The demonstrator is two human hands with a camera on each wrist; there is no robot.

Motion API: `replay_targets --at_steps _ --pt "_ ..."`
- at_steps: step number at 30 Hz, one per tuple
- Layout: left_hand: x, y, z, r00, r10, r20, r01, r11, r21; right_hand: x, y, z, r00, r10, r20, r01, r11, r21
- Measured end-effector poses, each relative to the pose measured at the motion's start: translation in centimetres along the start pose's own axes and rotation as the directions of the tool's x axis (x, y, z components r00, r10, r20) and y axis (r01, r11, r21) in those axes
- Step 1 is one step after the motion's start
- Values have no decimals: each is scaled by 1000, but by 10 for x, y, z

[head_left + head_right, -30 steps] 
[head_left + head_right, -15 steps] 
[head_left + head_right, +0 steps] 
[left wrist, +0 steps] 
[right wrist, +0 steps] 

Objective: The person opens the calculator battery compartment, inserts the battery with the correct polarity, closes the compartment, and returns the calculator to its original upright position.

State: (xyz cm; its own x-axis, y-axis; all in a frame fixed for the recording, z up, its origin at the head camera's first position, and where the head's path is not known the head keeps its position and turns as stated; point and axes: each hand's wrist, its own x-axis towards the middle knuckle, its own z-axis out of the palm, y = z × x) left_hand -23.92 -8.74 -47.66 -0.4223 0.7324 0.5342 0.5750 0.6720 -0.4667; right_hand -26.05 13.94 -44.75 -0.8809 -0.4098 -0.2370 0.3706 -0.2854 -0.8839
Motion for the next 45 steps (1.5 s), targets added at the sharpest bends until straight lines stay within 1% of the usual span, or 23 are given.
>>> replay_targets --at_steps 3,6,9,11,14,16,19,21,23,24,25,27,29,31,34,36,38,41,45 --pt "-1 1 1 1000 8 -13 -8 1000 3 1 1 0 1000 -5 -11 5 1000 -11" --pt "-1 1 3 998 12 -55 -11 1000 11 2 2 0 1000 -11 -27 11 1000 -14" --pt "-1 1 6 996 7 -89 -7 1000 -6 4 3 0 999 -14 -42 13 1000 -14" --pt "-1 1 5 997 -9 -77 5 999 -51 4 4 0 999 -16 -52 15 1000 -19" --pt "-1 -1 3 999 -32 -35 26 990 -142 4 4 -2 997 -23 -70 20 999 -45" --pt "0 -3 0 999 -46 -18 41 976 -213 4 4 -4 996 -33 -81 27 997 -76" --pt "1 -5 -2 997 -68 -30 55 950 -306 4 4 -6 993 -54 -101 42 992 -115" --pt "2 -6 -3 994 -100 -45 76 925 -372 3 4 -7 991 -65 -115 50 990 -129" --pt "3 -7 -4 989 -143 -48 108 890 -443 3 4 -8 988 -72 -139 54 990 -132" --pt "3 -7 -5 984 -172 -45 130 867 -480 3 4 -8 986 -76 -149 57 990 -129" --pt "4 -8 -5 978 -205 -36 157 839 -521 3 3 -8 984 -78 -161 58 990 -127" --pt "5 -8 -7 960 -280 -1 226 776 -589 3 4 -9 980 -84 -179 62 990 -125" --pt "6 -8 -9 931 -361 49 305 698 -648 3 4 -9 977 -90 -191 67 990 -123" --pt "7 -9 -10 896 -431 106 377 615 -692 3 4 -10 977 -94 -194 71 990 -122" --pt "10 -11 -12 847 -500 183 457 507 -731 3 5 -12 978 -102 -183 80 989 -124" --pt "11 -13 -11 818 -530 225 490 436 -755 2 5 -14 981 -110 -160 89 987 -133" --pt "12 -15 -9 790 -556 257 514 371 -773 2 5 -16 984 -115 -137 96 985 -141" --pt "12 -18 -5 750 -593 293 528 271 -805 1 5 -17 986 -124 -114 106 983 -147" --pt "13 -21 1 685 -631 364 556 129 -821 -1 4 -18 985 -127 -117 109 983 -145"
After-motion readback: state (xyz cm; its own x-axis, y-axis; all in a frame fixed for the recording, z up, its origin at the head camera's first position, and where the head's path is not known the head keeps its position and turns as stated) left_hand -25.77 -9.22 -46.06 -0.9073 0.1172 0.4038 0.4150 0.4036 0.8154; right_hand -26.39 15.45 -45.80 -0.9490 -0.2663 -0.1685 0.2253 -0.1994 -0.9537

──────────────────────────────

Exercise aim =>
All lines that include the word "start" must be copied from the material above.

The completed task =>
- Measured end-effector poses, each relative to the pose measured at the motion's start: translation in centimetres along the start pose's own axes and rotation as the directions of the tool's x axis (x, y, z components r00, r10, r20) and y axis (r01, r11, r21) in those axes
- Step 1 is one step after the motion's start

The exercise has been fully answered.